Cuidar em tempos de incerteza



Manuela Machado

O envelhecimento populacional afeta quase todos os países desenvolvidos do mundo. Prevê-se que o número de pessoas com 65 ou mais anos passe de 727 milhões em 2020 para mais de 1.5 mil milhões em 2050. A situação demográfica pressiona os serviços, social e de saúde, e aumenta o recurso a cuidadores informais e familiares. 

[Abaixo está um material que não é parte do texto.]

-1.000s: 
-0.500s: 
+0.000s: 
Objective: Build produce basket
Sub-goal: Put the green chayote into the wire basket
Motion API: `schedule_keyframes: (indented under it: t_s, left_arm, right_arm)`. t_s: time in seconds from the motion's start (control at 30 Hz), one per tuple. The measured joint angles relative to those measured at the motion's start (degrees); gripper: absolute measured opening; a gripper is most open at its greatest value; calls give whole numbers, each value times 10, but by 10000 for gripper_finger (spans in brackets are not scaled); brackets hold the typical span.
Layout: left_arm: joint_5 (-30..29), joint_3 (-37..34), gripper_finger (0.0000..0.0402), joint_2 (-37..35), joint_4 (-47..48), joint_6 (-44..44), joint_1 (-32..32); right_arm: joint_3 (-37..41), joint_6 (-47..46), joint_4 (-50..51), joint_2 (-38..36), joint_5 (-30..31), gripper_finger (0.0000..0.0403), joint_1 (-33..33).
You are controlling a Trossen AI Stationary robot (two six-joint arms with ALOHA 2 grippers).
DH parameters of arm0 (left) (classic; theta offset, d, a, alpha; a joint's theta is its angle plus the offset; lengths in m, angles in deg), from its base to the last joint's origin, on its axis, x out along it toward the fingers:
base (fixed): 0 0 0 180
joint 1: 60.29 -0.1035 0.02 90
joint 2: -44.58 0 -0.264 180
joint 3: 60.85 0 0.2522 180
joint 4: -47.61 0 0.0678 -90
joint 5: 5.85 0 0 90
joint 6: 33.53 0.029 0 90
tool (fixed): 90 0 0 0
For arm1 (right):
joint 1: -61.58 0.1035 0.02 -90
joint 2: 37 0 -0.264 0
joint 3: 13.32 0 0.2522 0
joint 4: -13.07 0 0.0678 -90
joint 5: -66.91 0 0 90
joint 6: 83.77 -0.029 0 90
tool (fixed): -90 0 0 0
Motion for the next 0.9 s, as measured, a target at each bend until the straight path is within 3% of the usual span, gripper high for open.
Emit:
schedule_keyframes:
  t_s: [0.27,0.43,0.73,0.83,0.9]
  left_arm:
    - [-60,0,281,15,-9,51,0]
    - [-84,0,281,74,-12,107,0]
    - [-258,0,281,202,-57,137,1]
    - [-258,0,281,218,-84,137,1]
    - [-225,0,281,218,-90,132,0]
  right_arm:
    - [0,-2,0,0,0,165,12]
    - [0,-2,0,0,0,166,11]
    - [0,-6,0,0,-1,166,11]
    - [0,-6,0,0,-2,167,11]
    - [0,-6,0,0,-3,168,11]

O modelo atual e mais predominante de cuidados às pessoas idosas (estruturas residenciais, cuidados domiciliários, serviços de internamento de longa duração) tem custos elevados. Os serviços são pressionados para reduzir as despesas e, simultaneamente, aumentar o acesso aos serviços, mantendo a qualidade dos cuidados, o que, a longo prazo, é insustentável. Sem um foco estratégico na prevenção (envelhecer na sua própria casa, mantendo a independência) não será possível fazer face à pressão das alterações demográficas no aumento do custo dos cuidados, a longo prazo. 
 
A situação demográfica reflete-se também na necessidade de maior envolvimento de cuidadores informais e familiares e na sua crescente dedicação ao cuidado de pessoas idosas. Um período prolongado de prestação de cuidados a pessoas idosas pode ser cansativo para as famílias e requer várias formas de apoio aos prestadores de cuidados envolvidos. O bem-estar físico e psicológico dos cuidadores depende cada vez mais do acesso a estruturas de apoio, da implementação de formas inovadoras de apoio, da construção de redes de suporte e da disponibilização do apoio como um serviço público. Sem apoio, prestadores de cuidados sobrecarregados e expostos a elevados níveis de stress podem vir a cometer atos violentos, ou maltratar a pessoa cuidada.
 
A reorganização dos recursos para fazer face à pandemia COVID-19 resultou numa diminuição da atenção a outras áreas. De acordo com o estudo de Chang & Levy (2021), neste período, a prevalência de maus-tratos a pessoas idosas na comunidade sofreu um aumento de 84%. Em Portugal, a APAV abriu, em 2020, 1814 processos por maus-tratos a pessoas idosas, o número mais elevado, num único ano, desde 2013.
 
Neste contexto, o projeto SAVE – Screening for Abuse Vitctims among Elderly, orientado para profissionais de saúde e de serviço social, visa aumentar o conhecimento sobre os instrumentos de screening; melhorar a capacidade para identificar, intervir, apoiar e encaminhar os casos de maus-tratos; desenvolver as competências dos educadores para ensinar os profissionais a lidar com os maus-tratos, apoiá-los e orientá-los; e produzir um programa de treino interativo sobre a temática. 
 
No âmbito do projeto foi realizada, sob a liderança da Universidade de Minho, uma revisão da literatura que sintetiza “O que sabemos sobre o screening de maus-tratos a adultos idosos” e foram realizadas sessões de formação para profissionais de saúde e de serviço social, que irão implementar um programa piloto de screening, nos seus contextos profissionais. Mais informação sobre o projeto poderá ser consultada em www.projectsave.eu.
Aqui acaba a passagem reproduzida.